DNA Sequencing with Piezoelectric Nanopore

UW–Madison researchers have developed a method for adjusting in situ the diameter of a nanopore used in a DNA sequencing device via piezoelectric tuning. The ability to control pore dimensions helps control the speed of the material passing through.

The substrate of the device is made of a piezoelectric material like quartz, which physically strains in response to an electric field. The substrate is positioned between reservoirs of conductive fluid and forms a nanoscale opening for DNA and ions. When an electrical signal is applied by a pair of electrodes on either side, the diameter of the opening changes due to piezoelectric shear strain. This constriction slows the passage of DNA through the pore long enough to identify one nucleotide at a time.
(Apr 26, 2016) P130036US01

Mobile Devices Conserve Energy by Adjusting Accuracy

A UW–Madison researcher has developed multiplication circuitry that dynamically changes its accuracy (and energy usage) in response to operating demands. Accuracy is adjusted to meet particular computation tasks, power management strategies or error thresholds.

Specifically, a shift and accumulate multiplication circuit precomputes multiplicand shift amounts rather than computing them on the fly with a ‘leading-one detector.’ The circuit prestores the values in a coefficient memory. A controller adjusts accuracy according to processor needs.

Precomputation is possible in many recognition tasks associated with HMIs, where relatively static multiplier coefficients are used.
(Apr 26, 2016) P130132US01

Memory Conserves Power, Is More Reliable

A UW–Madison researcher has developed a new memory structure (e.g., for caches, SRAM, DRAM, translation lookaside buffers, etc.) that controls error handling as a function of operating voltage. In this way, errors are corrected when the memory is run at low voltage and frequency.
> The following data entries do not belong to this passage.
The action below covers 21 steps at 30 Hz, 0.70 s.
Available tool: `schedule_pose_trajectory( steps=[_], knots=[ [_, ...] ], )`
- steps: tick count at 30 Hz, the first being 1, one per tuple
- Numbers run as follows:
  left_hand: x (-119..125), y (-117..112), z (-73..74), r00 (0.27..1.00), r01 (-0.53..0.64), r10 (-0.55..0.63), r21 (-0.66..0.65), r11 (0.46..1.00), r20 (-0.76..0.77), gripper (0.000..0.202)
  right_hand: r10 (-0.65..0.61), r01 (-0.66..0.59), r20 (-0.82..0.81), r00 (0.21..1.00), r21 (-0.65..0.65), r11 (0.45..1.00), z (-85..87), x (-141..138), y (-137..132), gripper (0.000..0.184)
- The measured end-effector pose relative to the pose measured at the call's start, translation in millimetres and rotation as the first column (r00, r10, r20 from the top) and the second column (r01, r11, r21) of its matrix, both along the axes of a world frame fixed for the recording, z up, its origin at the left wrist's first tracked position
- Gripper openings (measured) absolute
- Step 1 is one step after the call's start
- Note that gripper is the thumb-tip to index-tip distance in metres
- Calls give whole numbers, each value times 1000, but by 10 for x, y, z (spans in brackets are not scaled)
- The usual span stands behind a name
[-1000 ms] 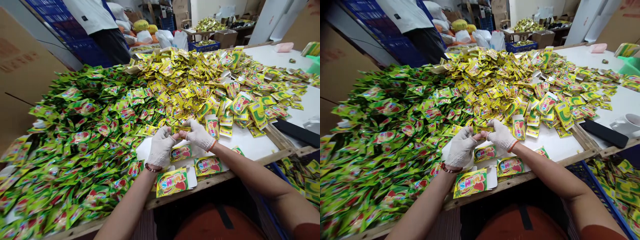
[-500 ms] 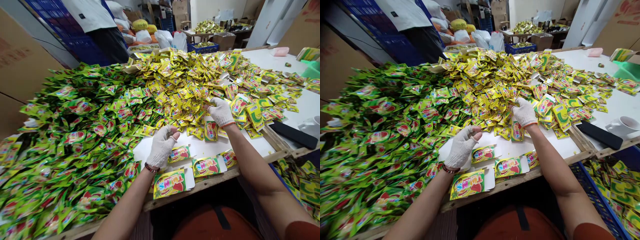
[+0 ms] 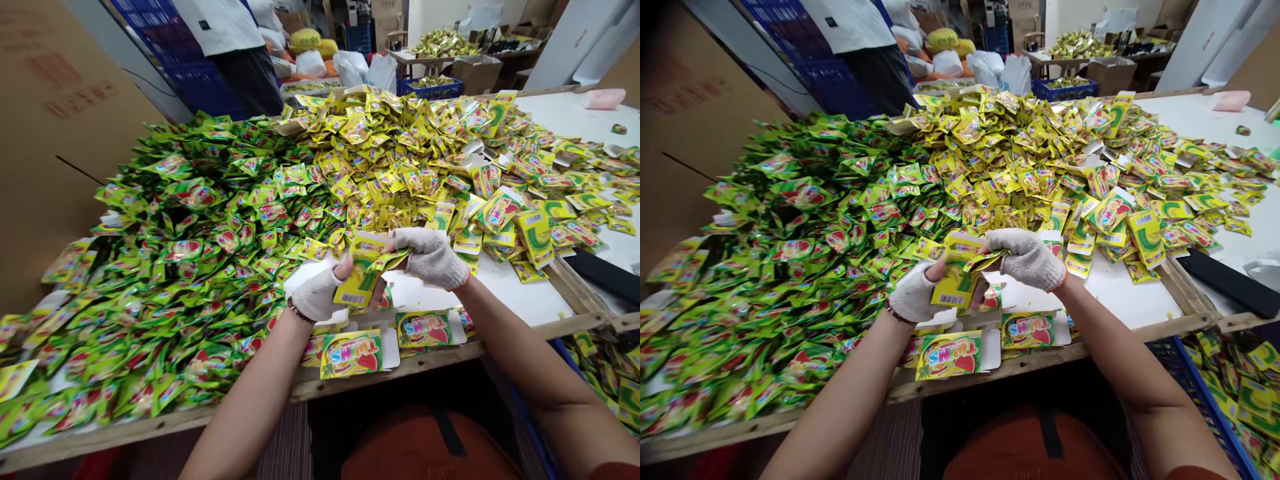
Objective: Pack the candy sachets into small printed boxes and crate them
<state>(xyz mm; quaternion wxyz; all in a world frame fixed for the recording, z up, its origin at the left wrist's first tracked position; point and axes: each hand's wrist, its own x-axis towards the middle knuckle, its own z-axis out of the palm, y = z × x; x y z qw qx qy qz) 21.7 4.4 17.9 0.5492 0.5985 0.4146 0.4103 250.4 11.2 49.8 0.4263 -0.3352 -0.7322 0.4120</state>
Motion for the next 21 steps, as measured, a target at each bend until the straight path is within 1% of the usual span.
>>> schedule_pose_trajectory(
  steps=[2,3,4,5,6,7,8,9,10,12,15,18,19,21],
  knots=[
    [13,-30,-20,998,32,-31,18,999,-55,63,22,-22,9,1000,1,1000,-8,26,16,15],
    [34,-36,-25,993,49,-45,31,998,-109,58,13,-13,-2,1000,-3,1000,-17,59,27,16],
    [60,-39,-26,980,34,-17,84,996,-198,53,-13,12,-27,1000,-18,1000,-30,95,36,20],
    [87,-37,-24,946,8,50,178,984,-321,48,-57,54,-58,997,-49,997,-48,129,44,26],
    [111,-34,-23,878,-9,151,300,954,-454,44,-116,108,-85,990,-93,990,-68,154,48,33],
    [129,-29,-24,778,-1,269,427,904,-568,41,-182,167,-100,978,-147,975,-90,165,48,40],
    [139,-24,-26,667,34,375,529,848,-644,40,-236,214,-94,967,-197,957,-111,163,44,46],
    [143,-20,-32,575,82,446,591,802,-686,41,-269,247,-67,961,-227,942,-129,148,38,49],
    [142,-17,-39,506,131,488,622,772,-712,42,-280,267,-25,960,-229,936,-141,124,30,49],
    [132,-16,-56,418,190,534,645,740,-735,43,-266,273,67,962,-167,947,-149,67,16,40],
    [130,-30,-81,359,232,593,684,692,-721,42,-190,204,174,966,-67,977,-131,11,11,25],
    [152,-48,-105,341,292,626,712,639,-701,38,-120,132,243,963,-36,991,-128,-13,23,21],
    [160,-51,-112,339,308,629,714,629,-700,38,-119,129,259,958,-19,992,-137,-22,27,20],
    [174,-49,-121,335,320,624,708,629,-706,38,-158,156,284,946,29,987,-168,-49,27,21]
  ],
)
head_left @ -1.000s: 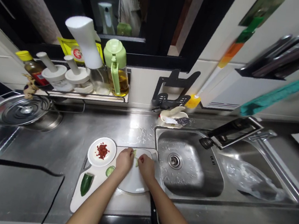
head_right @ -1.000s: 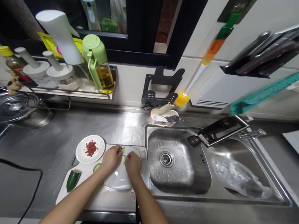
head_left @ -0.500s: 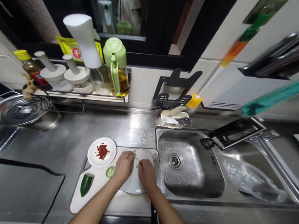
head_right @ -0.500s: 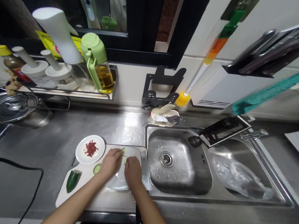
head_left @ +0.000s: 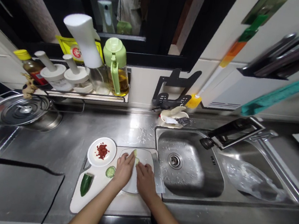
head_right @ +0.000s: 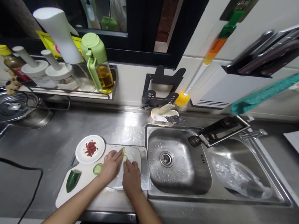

The new design is made of multiple independently controlled groups of memory cells, each adapted to store digital data bits and error handling bits. A memory controller monitors the circuit to determine operating voltage and look for errors in the different groups when voltage is low. The groups have different physical sizes, and therefore have differing, predetermined susceptibility to errors as a function of voltage.

Performance issues associated with error correction, such as additional access latencies, can be avoided when the memory structure is run at a higher voltage (and frequency) and errors are less likely. Also, increased latencies due to evaluating error handling bits may be hidden by reading the digital data bits speculatively and assuming no errors.
(Apr 26, 2016) P140001US01

Bike Trailer Folds for Easy Storage

UW–Madison researchers have developed a new bicycle trailer design that stays attached while folding for easy storage. The trailer folds and pivots to align with the frame, allowing the user to store his/her bike effectively in a rack, apartment or tight space. The user can go from carrying a backpack, athletic bag or groceries to storing the entire bike/trailer setup in the same area the bike would occupy normally.

The trailer, which attaches to the fork rather than the axle, folds by pivoting up and forward to rest nearly on the seat, sides folded down. When folded it rests in a width thinner than the bike’s handlebars and extends only a few inches beyond the back tire.